- **WHAT IS NEEDED**: Your output should be the lines below from the one with "0.2, 7.5, 6.6" through the one with "(281, 288) tray shelf: -13.0, 8.7, -10.9", copied exactly, pictures excluded.
====== RECORDS PROVIDED ======
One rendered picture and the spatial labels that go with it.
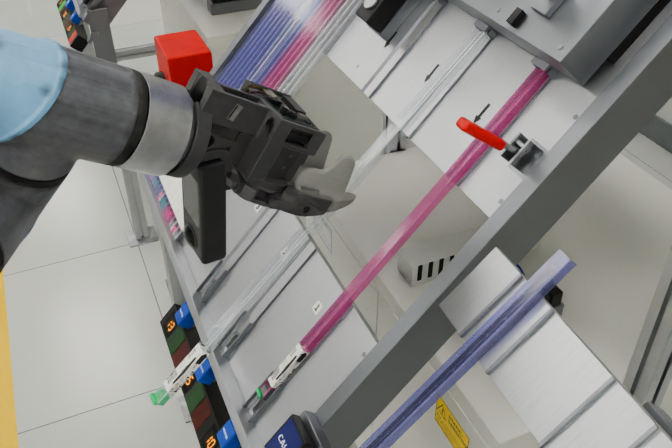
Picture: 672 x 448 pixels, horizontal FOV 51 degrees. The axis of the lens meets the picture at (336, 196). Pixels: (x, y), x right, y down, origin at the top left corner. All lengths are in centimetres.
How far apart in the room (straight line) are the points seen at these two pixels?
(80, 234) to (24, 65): 194
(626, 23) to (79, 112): 50
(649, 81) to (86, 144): 50
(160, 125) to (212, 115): 5
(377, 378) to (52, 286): 160
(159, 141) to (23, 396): 150
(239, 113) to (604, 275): 85
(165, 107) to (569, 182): 40
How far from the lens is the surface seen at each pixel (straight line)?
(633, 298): 127
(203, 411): 99
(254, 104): 58
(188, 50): 163
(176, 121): 54
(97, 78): 52
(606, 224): 141
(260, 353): 91
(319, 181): 65
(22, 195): 56
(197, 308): 101
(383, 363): 76
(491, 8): 80
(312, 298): 87
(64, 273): 229
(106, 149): 53
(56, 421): 191
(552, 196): 73
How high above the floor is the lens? 143
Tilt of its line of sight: 36 degrees down
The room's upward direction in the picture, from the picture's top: straight up
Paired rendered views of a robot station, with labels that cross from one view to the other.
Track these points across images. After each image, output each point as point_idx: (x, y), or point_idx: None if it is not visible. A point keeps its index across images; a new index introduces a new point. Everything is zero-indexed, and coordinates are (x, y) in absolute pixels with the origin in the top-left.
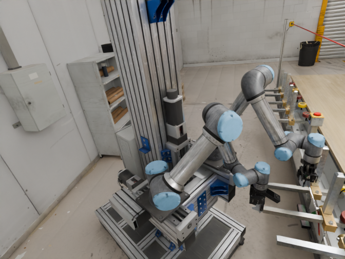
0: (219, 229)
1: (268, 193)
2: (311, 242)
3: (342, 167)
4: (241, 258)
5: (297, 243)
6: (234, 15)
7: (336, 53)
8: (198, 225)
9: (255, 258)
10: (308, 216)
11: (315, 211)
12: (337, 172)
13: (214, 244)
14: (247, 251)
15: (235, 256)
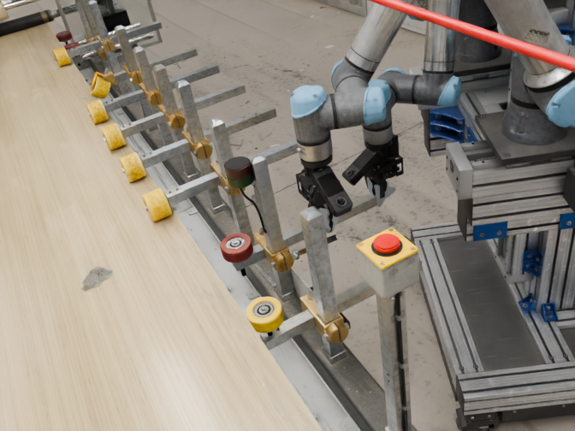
0: (501, 354)
1: (362, 155)
2: (271, 153)
3: (280, 374)
4: (437, 403)
5: (286, 144)
6: None
7: None
8: (540, 321)
9: (416, 426)
10: (299, 226)
11: (298, 275)
12: (261, 156)
13: (476, 323)
14: (440, 427)
15: (447, 396)
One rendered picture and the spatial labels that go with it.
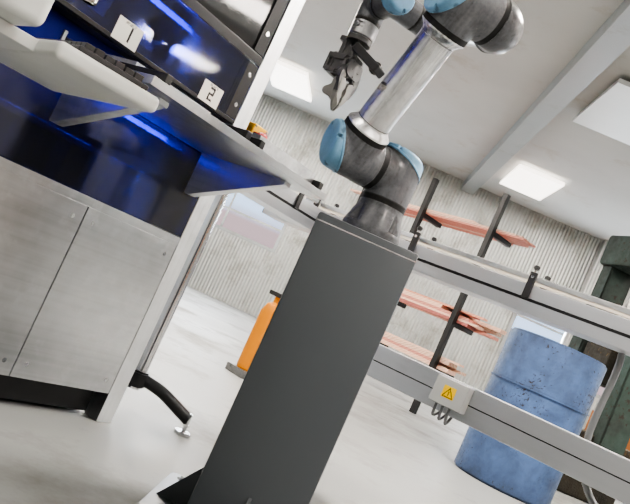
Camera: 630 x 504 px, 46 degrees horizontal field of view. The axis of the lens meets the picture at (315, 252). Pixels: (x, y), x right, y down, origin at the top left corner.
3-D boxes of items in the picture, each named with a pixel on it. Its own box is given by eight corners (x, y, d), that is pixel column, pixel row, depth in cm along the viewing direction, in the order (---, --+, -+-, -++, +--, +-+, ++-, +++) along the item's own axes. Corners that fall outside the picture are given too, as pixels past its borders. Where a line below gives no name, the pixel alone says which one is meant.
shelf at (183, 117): (25, 49, 181) (29, 42, 181) (208, 161, 237) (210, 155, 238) (150, 84, 153) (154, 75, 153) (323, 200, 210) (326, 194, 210)
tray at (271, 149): (168, 121, 206) (173, 109, 206) (226, 157, 227) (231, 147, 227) (255, 148, 186) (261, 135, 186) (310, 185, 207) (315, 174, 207)
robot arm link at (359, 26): (383, 34, 206) (369, 18, 200) (376, 49, 206) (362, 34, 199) (361, 30, 211) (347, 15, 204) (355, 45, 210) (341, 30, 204)
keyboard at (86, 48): (-5, 41, 150) (0, 30, 150) (56, 76, 160) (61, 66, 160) (77, 51, 121) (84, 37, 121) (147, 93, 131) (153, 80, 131)
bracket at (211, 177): (183, 192, 223) (201, 152, 223) (190, 195, 225) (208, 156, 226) (265, 224, 203) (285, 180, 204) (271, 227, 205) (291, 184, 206)
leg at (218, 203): (114, 379, 254) (209, 175, 259) (133, 383, 261) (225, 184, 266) (130, 390, 249) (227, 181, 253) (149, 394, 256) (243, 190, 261)
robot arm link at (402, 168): (415, 213, 182) (437, 163, 183) (372, 189, 176) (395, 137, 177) (390, 209, 193) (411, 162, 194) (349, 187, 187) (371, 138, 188)
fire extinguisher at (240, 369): (227, 366, 469) (264, 286, 473) (263, 383, 468) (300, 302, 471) (222, 369, 445) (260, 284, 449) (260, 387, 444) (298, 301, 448)
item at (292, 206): (205, 166, 239) (226, 122, 240) (174, 155, 248) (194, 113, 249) (315, 232, 295) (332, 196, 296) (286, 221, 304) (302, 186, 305)
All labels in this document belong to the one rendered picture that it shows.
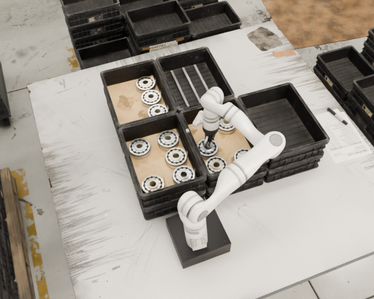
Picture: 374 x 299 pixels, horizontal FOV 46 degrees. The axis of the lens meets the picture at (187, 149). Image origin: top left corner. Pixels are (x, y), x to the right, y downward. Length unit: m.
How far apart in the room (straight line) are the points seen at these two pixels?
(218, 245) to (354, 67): 2.03
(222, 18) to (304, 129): 1.58
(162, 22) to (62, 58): 1.02
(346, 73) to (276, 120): 1.28
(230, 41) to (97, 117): 0.99
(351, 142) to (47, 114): 1.63
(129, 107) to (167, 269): 0.85
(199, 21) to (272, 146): 1.95
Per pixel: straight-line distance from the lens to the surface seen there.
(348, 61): 3.54
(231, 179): 1.66
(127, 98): 2.33
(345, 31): 4.26
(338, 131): 2.45
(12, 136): 3.46
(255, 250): 2.00
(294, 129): 2.23
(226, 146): 2.11
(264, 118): 2.24
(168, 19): 3.38
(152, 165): 2.05
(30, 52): 4.08
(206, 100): 1.80
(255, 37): 2.89
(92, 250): 2.02
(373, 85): 3.24
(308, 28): 4.20
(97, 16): 3.41
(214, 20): 3.54
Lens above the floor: 2.51
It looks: 53 degrees down
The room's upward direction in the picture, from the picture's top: 1 degrees counter-clockwise
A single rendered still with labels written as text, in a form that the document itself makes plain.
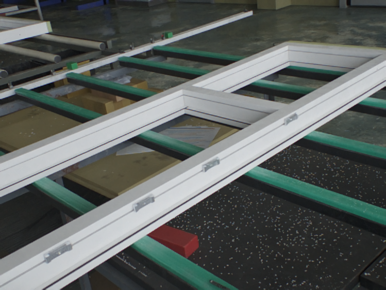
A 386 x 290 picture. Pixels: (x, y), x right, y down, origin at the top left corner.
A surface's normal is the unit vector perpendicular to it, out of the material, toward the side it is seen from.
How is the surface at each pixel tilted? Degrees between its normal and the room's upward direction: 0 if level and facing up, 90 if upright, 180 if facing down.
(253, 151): 90
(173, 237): 0
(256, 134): 90
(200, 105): 90
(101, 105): 90
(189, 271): 0
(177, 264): 0
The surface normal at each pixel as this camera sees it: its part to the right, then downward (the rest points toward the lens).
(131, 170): -0.12, -0.90
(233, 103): -0.71, 0.37
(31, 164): 0.70, 0.23
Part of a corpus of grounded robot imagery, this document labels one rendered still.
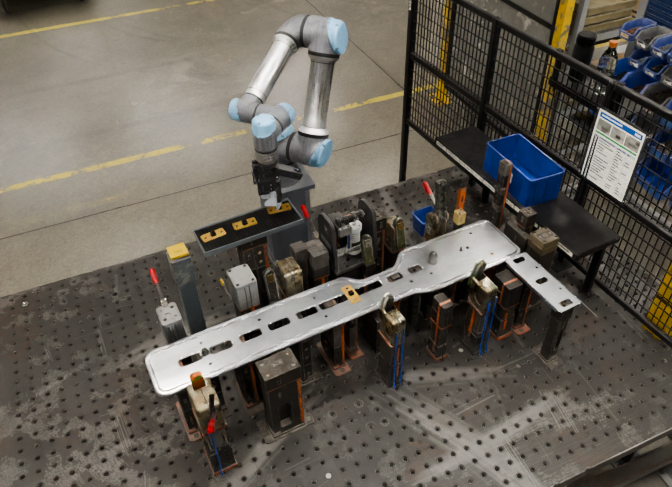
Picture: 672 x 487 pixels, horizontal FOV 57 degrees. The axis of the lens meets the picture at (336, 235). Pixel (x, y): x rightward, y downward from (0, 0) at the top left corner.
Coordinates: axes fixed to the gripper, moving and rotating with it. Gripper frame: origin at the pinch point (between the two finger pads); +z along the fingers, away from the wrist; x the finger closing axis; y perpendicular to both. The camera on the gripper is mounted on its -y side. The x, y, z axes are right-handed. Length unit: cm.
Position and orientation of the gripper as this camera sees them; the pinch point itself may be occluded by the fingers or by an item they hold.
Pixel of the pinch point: (278, 204)
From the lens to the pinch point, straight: 220.9
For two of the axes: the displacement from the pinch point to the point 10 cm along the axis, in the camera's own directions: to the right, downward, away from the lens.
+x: 3.5, 6.1, -7.1
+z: 0.2, 7.5, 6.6
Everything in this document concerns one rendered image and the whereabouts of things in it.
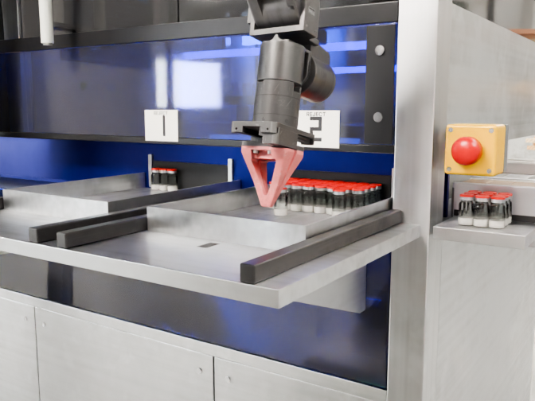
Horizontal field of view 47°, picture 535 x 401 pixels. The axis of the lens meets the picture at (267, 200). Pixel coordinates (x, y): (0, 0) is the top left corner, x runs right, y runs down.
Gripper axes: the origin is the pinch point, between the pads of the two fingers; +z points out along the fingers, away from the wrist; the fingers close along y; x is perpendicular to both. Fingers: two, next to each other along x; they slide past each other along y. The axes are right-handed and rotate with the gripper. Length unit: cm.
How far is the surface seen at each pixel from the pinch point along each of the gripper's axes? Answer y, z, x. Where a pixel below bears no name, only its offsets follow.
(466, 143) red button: 19.6, -10.6, -18.7
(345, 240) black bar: 6.2, 4.1, -8.3
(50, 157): 33, -7, 85
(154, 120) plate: 23, -14, 42
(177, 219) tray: -0.2, 3.7, 14.2
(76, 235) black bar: -12.2, 6.9, 20.2
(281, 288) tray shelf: -13.0, 8.7, -10.9
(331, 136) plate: 23.0, -11.7, 3.7
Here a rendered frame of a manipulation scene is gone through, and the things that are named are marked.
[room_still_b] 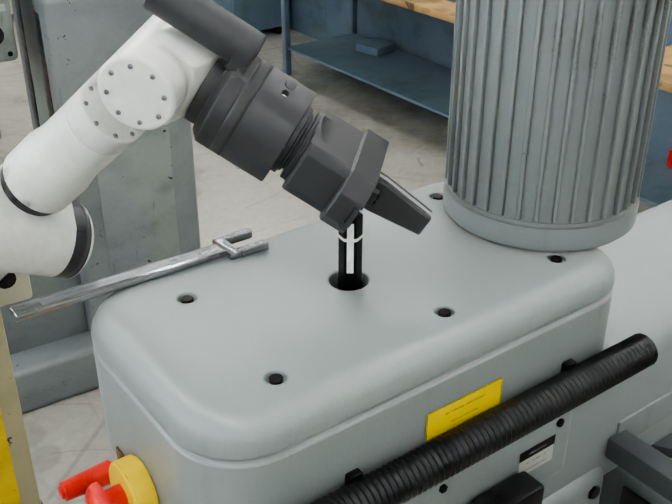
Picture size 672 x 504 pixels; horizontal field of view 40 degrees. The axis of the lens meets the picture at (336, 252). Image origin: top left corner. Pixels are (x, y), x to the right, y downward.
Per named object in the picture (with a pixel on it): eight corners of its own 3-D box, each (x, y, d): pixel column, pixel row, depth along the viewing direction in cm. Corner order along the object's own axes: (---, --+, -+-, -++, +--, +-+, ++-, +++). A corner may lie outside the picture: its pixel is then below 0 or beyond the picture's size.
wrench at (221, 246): (20, 329, 78) (19, 320, 77) (6, 308, 81) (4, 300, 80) (268, 249, 90) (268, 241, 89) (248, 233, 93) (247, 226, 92)
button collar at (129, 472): (142, 542, 78) (134, 489, 75) (112, 501, 82) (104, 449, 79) (163, 532, 79) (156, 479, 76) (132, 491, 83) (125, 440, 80)
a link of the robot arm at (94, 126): (203, 85, 74) (109, 168, 81) (239, 38, 81) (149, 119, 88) (143, 24, 72) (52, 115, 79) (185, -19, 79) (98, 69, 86)
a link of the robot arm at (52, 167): (140, 104, 88) (36, 200, 99) (44, 78, 80) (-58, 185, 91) (163, 201, 84) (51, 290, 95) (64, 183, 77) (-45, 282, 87)
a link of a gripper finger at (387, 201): (415, 236, 81) (356, 199, 80) (436, 210, 80) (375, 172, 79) (414, 245, 80) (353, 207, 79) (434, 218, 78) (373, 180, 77)
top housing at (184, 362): (223, 610, 72) (209, 452, 64) (88, 432, 90) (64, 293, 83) (614, 390, 96) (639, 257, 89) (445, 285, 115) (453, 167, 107)
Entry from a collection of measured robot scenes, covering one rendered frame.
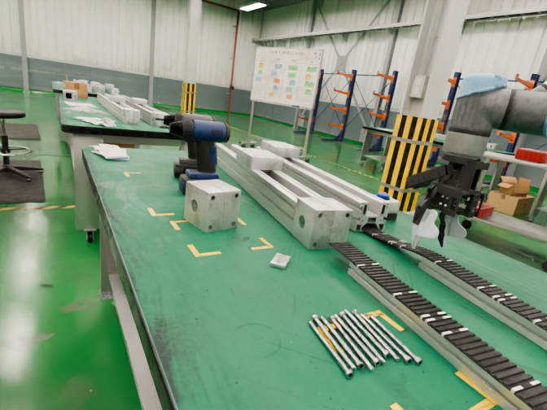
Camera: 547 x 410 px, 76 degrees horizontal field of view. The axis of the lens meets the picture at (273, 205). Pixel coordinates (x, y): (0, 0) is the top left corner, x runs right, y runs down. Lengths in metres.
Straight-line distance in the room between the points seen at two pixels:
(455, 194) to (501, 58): 8.74
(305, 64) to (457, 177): 5.87
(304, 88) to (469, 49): 4.69
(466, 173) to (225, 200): 0.50
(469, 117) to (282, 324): 0.51
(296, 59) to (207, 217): 6.00
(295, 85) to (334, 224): 5.90
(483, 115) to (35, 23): 15.27
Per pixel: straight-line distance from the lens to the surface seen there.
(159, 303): 0.56
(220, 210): 0.80
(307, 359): 0.49
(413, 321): 0.62
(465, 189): 0.77
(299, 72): 6.61
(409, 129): 4.11
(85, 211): 2.52
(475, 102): 0.76
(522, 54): 9.30
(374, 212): 1.01
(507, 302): 0.75
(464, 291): 0.78
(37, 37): 15.58
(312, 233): 0.78
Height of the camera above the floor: 1.09
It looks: 17 degrees down
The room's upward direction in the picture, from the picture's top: 9 degrees clockwise
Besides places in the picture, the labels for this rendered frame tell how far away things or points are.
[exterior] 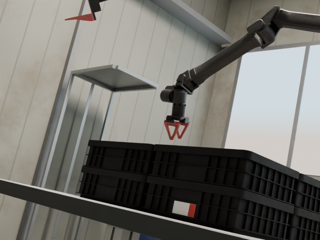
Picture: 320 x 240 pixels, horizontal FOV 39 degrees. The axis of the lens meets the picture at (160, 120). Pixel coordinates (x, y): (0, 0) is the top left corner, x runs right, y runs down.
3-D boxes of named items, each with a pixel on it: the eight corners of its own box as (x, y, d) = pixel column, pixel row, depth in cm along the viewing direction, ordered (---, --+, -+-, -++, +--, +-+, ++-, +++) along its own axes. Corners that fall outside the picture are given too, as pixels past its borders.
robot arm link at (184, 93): (180, 89, 185) (190, 90, 189) (169, 88, 191) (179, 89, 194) (178, 105, 186) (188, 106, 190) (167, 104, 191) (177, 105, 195)
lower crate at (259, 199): (290, 245, 139) (296, 206, 142) (233, 233, 120) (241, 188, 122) (195, 223, 169) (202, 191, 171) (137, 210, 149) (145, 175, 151)
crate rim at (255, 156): (300, 180, 143) (301, 173, 144) (247, 158, 124) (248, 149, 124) (206, 169, 173) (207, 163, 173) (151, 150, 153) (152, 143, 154)
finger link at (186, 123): (167, 138, 192) (170, 116, 191) (174, 137, 199) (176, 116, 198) (182, 140, 189) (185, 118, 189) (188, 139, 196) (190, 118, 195)
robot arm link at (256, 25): (264, 25, 170) (277, 41, 176) (260, 16, 174) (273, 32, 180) (175, 84, 187) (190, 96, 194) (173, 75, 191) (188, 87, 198)
======
- **EXERCISE RESULT**:
+z: 0.2, 7.5, 6.6
Everything in this document concerns one rendered image and the whereabouts of things in it.
Horizontal field of view 47°, picture 535 x 401 pixels. The axis of the lens meets the picture at (267, 200). Pixel coordinates (x, y): (0, 0) is the top left corner, x runs right, y runs down.
Gripper axes: the origin is the pinch point, between the pads of the two fingers; +z points out along the fingers, away from the wrist; the fingers close along y; x is perpendicular to both. Fingers: two, next to each other along x; they slide past each other along y. The axes are right-handed and rotate with the gripper. Length unit: cm.
How far is the surface seen at each pixel from the pinch point along each of the gripper's axes? Answer y, z, x. Where a pixel below bears no name, only its offsets follow.
(466, 143) red button: 19.6, -10.6, -18.7
(345, 240) black bar: 6.2, 4.1, -8.3
(50, 157): 33, -7, 85
(154, 120) plate: 23, -14, 42
(177, 219) tray: -0.2, 3.7, 14.2
(76, 235) black bar: -12.2, 6.9, 20.2
(281, 288) tray shelf: -13.0, 8.7, -10.9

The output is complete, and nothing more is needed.